Heavy metal concentration and reproductive output of Kagu

Through video-monitoring of nests (Gula et al. 2010), we know that earthworms (Oligochaeta) are the most important component of Kagu diet. Earthworms are accumulators of heavy metals (e.g. Hobbelen et al. 2006), which is likely to be the reason feathers of Kagu living on ultramafic soil have very high heavy metal contents compared with other bird species (Theuerkauf et al. 2015). The Kagu was thought to be a species characteristic of rainforests growing on ultramafic soil (Ekstrom et al. 2002), but their reproductive output in this environment is only about half a fledgling per family per year (Theuerkauf et al. 2009). Ultramafic soil might therefore not be an optimal habitat for Kagu, even though they can tolerate such conditions. Birds excrete heavy metals by feather moulting (Chatelain et al. 2014), so heavy metal contents in feathers typically reflect the consumption of these elements since the last moult. To assess the potential effects of heavy metals on wild Kagu populations, we compared reproductive success and heavy metal contents in feathers of a population of Kagu living on ultramafic soil with those of a population living on non-ultramafic soil approximately 100 km away, while also considering other potentially influential factors, such as habitat quality, predation and family structure (Theuerkauf et al. 2009).
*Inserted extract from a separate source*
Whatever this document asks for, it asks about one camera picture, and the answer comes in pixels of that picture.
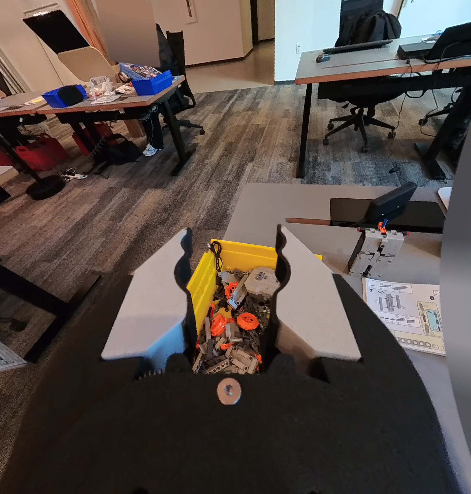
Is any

METHODS From 2003 to 2012, we monitored 12 Kagu families living in rainforest of the Parc Provincial de la Riviere Bleue (PPRB, 22°30 –22°120 S, 166°330 –166°460 E) on average for 6 years (sum 53 breeding attempts). From 2011 to 2016, we monitored seven Kagu families living in rainforest of the Parc Provincial des Grandes Fougeres (PGF, 21°300 –21°390 S, 165°390 – 165°500 E) on average for 4 years (74 breeding attempts). We additionally measured heavy metal concentrations in feathers of captive Kagu from the Yokohama Preservation and Research Center (Yokohama, Japan, 35°500 S, 139°510 E) as an outlier group. The PPRB is a 90-km2 reserve on ultramafic soil with a mean annual rainfall of about 2900 mm and mean annual temperature of 21 °C (data from Meteo France). We worked in rainforest at altitudes of 150–350 m asl. Soils in this area contain high concentrations of Fe (320 000–335 000 mg/ kg), Cr (35 300 mg/kg), nickel Ni (7300–8300 mg/ kg), Mn (6400–6700 mg/kg) and cobalt Co (700– 880 mg/kg) (Jaffre & Veillon 1990, Amir et al.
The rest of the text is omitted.